熊本でいち早くフットパスによる地域づくりを始めたのは美里町です。大小の石橋に出合う霊台橋石橋コース、のどかな山里の田舎道を歩く白石野里山コース、水路沿いに歩いて集落を巡る岩野用水コースなど、19のコースがあります。歩く距離も3~9kmとさまざまで、9kmコースの場合、所要時間は約160分となっています。
フットパス活動の中心を担っている美里フットパス協会の井澤るり子会長は、「受け身ではなく、自分の興味や関心に合ったところを選べるのがフットパスの魅力です」と話しています。そのため美里町では、ガイドが付く場合も基本的には聞かれたことに答えるだけで必要以上の説明はしないそうです。井澤さんは、フットパスコースを作る人たちの交流の場となっているフットパスネットワーク九州の議長も務めていて、各地のコースづくりでアドバイスを求められるそうです。
美里フットパスの下福良コース。棚田の重なりが美しく広がります
井澤さんは県内各地のコースづくりにアドバイスしています。芦北町の佐敷まちなかコースも井澤さんが協力したコースの一つです
五感で歩いて地域と交流 フットパスがもたらす好循環
「景色を見るだけでなく、風や水の音、生活の匂いなど、五感をフルに使って歩くことで思いがけない発見があり記憶に残ります」。当然、車で移動していては味わえないもので、ゆっくり歩くことで、目にした風景や情報をじっくりと味わうことができ、同じコースでも季節によって違いがあるためリピーターが多いということです。
井澤さんは「地元の人も、何もないと思っていた自分たちが暮らす場所が、よそからわざわざ見に来てくれる価値があったのだとの自信を持つようになりました」と話します。草刈りなどでコース整備にも積極的に協力してくれるといいます。「訪れた人から『いいところですね』と言われて、地域の人も喜んでいます」と井澤さん。交流人口を増やすのにフットパスが効果を上げています。

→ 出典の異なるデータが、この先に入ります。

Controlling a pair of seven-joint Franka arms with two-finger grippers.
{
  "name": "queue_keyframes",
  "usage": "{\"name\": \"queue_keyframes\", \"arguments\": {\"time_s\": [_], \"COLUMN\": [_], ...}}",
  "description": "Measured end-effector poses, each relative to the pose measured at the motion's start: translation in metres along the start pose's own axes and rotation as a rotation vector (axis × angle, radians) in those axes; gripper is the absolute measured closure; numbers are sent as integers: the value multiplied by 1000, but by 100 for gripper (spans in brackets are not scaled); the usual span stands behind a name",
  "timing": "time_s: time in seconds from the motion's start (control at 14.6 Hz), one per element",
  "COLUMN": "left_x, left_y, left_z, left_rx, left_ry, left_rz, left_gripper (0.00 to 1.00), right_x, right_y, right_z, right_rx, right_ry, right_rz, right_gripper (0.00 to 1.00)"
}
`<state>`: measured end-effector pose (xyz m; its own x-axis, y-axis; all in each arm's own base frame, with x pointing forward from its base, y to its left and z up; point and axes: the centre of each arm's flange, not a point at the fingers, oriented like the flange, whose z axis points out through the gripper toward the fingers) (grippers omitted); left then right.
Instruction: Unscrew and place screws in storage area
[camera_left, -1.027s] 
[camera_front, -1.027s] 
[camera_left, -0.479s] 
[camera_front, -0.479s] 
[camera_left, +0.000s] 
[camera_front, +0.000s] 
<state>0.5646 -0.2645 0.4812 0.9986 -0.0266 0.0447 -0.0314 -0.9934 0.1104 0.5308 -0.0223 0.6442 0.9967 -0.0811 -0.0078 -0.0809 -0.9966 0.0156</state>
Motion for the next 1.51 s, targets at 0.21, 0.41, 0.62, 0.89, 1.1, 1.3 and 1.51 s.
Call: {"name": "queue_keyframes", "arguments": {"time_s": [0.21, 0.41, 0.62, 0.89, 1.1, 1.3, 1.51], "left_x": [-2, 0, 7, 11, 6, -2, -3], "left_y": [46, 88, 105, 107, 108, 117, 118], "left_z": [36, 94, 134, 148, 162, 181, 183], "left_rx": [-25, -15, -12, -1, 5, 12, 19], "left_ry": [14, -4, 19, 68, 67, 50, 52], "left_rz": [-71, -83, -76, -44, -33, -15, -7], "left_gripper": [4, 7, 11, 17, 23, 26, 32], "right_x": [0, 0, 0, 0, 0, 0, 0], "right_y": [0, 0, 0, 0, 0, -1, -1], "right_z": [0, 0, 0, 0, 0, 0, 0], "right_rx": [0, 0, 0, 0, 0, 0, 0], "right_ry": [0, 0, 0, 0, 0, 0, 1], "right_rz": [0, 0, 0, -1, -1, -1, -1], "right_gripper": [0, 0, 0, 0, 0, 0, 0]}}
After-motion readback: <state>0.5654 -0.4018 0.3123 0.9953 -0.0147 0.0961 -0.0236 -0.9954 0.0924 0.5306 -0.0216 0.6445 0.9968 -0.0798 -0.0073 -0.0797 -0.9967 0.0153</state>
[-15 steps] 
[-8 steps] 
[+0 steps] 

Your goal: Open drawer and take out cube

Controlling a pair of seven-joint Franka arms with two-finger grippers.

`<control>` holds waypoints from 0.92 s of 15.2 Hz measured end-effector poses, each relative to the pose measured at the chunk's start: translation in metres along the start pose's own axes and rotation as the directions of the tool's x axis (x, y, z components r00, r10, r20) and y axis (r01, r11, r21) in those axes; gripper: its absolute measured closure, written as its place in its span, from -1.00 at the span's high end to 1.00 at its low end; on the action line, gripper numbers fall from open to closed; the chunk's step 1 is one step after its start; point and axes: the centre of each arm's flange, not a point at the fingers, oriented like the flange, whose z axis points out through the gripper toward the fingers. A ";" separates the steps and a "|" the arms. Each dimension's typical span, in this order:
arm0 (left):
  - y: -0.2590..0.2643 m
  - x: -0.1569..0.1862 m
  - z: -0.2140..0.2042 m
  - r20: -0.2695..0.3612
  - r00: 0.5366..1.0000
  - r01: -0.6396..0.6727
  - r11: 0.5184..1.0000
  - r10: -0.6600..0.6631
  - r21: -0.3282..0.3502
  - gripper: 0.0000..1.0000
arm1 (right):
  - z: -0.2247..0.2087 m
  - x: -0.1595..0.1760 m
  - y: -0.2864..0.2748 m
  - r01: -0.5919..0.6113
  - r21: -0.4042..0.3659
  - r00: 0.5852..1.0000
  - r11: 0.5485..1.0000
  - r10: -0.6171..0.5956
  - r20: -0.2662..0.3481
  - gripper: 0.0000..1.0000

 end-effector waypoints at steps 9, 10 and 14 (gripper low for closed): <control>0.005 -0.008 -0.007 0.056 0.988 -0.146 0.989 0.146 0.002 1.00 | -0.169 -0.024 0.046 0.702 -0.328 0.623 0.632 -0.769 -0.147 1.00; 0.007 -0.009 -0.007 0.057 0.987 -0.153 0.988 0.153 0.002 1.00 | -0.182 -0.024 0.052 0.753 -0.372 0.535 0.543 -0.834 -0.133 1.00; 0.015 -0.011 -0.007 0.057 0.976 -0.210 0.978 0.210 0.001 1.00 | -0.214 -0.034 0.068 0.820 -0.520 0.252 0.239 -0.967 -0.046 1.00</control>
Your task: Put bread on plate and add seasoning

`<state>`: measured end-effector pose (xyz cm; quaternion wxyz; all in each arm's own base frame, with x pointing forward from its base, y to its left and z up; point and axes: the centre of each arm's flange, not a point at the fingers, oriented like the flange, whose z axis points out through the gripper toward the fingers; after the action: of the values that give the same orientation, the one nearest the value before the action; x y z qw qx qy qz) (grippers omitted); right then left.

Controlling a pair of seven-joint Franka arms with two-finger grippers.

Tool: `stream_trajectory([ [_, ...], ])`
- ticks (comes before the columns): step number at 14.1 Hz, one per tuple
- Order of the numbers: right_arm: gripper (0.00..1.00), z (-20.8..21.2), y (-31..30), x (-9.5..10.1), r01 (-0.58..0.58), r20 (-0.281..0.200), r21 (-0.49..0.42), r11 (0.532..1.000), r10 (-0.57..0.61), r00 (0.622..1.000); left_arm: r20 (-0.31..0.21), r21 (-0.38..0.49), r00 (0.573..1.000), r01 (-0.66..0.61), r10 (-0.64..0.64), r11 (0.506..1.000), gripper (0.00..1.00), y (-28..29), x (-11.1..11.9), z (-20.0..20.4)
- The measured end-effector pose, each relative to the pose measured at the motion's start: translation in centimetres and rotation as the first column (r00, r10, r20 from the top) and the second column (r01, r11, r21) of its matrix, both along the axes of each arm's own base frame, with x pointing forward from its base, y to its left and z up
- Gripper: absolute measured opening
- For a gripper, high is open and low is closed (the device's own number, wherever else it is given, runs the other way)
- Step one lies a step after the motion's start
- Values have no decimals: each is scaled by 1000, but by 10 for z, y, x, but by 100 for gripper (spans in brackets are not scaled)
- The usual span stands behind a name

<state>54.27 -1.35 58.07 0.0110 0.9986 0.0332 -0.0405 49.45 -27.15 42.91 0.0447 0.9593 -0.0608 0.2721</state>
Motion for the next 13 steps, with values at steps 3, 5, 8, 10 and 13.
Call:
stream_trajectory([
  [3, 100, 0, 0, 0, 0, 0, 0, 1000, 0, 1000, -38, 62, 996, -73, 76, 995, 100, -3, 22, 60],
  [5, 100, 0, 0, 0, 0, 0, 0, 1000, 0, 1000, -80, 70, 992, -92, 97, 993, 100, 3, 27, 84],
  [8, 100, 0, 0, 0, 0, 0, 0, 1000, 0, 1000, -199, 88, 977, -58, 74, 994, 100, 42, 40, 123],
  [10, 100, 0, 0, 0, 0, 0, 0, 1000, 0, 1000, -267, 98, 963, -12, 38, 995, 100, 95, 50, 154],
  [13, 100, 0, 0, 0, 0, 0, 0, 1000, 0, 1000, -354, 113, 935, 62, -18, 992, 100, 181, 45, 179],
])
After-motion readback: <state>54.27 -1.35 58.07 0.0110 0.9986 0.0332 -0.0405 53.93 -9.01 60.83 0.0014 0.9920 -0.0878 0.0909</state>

フットパスの楽しみ方には、マップを入手して自由に歩くセルフランブリング、ガイドの案内で歩くガイドウォーク、イベントに参加するイベントウォークがあります。井澤さんは「イベントがなければ歩けないと思っている方がいるかもしれませんが、そんなことはありません」と話しています。美里町ではセルフで楽しんでもらうことを基本としていて、フットパス未経験の人はまずイベントに参加して、歩き方や楽しみ方を知ってほしいそうです。
コース付近に住む住民と話す井澤るり子さん(右)
美里フットパスの緑川ダム湖畔コース。季節の花々も楽しみの一つです
フットパスを楽しむには、ごみは持ち帰ることや私有地に勝手に入ったりしないことなどマナーも求められます。井澤さんによると、熊本ほどフットパスが盛んなところはないそうです。県内にどういうコースがあるかは「WaWくまもとネットワーク」のホームページで検索できます。